---------- Data provided ----------

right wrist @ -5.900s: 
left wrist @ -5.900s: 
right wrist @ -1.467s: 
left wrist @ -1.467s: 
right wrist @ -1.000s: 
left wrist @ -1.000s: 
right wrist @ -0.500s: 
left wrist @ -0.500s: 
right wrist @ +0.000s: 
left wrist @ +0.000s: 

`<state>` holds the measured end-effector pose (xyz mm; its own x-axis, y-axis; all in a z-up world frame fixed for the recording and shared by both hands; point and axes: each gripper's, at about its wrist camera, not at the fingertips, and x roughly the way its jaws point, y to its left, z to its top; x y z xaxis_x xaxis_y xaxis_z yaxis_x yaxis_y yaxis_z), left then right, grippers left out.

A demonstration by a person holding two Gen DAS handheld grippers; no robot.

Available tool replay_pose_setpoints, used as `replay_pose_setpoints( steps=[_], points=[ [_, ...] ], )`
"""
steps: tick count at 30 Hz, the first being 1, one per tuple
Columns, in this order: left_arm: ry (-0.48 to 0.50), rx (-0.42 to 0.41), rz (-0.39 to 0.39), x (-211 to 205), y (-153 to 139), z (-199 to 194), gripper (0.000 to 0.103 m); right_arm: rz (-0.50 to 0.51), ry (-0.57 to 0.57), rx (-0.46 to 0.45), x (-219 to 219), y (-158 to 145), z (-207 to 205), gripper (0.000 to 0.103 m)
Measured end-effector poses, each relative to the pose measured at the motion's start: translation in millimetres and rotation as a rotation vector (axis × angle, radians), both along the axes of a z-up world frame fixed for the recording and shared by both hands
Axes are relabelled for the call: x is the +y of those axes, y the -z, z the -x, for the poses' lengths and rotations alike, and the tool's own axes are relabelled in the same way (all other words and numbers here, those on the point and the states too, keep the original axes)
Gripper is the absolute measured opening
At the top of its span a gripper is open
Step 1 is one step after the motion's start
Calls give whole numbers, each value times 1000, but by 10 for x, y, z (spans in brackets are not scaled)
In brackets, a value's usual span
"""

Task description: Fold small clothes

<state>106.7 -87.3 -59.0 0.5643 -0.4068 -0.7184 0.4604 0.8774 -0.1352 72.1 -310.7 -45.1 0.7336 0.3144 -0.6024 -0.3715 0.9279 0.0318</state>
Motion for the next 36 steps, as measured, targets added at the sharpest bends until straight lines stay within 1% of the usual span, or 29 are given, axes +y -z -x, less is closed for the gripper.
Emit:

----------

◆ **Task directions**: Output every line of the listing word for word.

◆ **Final answer**:
right wrist @ -5.900s: 
left wrist @ -5.900s: 
right wrist @ -1.467s: 
left wrist @ -1.467s: 
right wrist @ -1.000s: 
left wrist @ -1.000s: 
right wrist @ -0.500s: 
left wrist @ -0.500s: 
right wrist @ +0.000s: 
left wrist @ +0.000s: 

`<state>` holds the measured end-effector pose (xyz mm; its own x-axis, y-axis; all in a z-up world frame fixed for the recording and shared by both hands; point and axes: each gripper's, at about its wrist camera, not at the fingertips, and x roughly the way its jaws point, y to its left, z to its top; x y z xaxis_x xaxis_y xaxis_z yaxis_x yaxis_y yaxis_z), left then right, grippers left out.

A demonstration by a person holding two Gen DAS handheld grippers; no robot.

Available tool replay_pose_setpoints, used as `replay_pose_setpoints( steps=[_], points=[ [_, ...] ], )`
"""
steps: tick count at 30 Hz, the first being 1, one per tuple
Columns, in this order: left_arm: ry (-0.48 to 0.50), rx (-0.42 to 0.41), rz (-0.39 to 0.39), x (-211 to 205), y (-153 to 139), z (-199 to 194), gripper (0.000 to 0.103 m); right_arm: rz (-0.50 to 0.51), ry (-0.57 to 0.57), rx (-0.46 to 0.45), x (-219 to 219), y (-158 to 145), z (-207 to 205), gripper (0.000 to 0.103 m)
Measured end-effector poses, each relative to the pose measured at the motion's start: translation in millimetres and rotation as a rotation vector (axis × angle, radians), both along the axes of a z-up world frame fixed for the recording and shared by both hands
Axes are relabelled for the call: x is the +y of those axes, y the -z, z the -x, for the poses' lengths and rotations alike, and the tool's own axes are relabelled in the same way (all other words and numbers here, those on the point and the states too, keep the original axes)
Gripper is the absolute measured opening
At the top of its span a gripper is open
Step 1 is one step after the motion's start
Calls give whole numbers, each value times 1000, but by 10 for x, y, z (spans in brackets are not scaled)
In brackets, a value's usual span
"""

Task description: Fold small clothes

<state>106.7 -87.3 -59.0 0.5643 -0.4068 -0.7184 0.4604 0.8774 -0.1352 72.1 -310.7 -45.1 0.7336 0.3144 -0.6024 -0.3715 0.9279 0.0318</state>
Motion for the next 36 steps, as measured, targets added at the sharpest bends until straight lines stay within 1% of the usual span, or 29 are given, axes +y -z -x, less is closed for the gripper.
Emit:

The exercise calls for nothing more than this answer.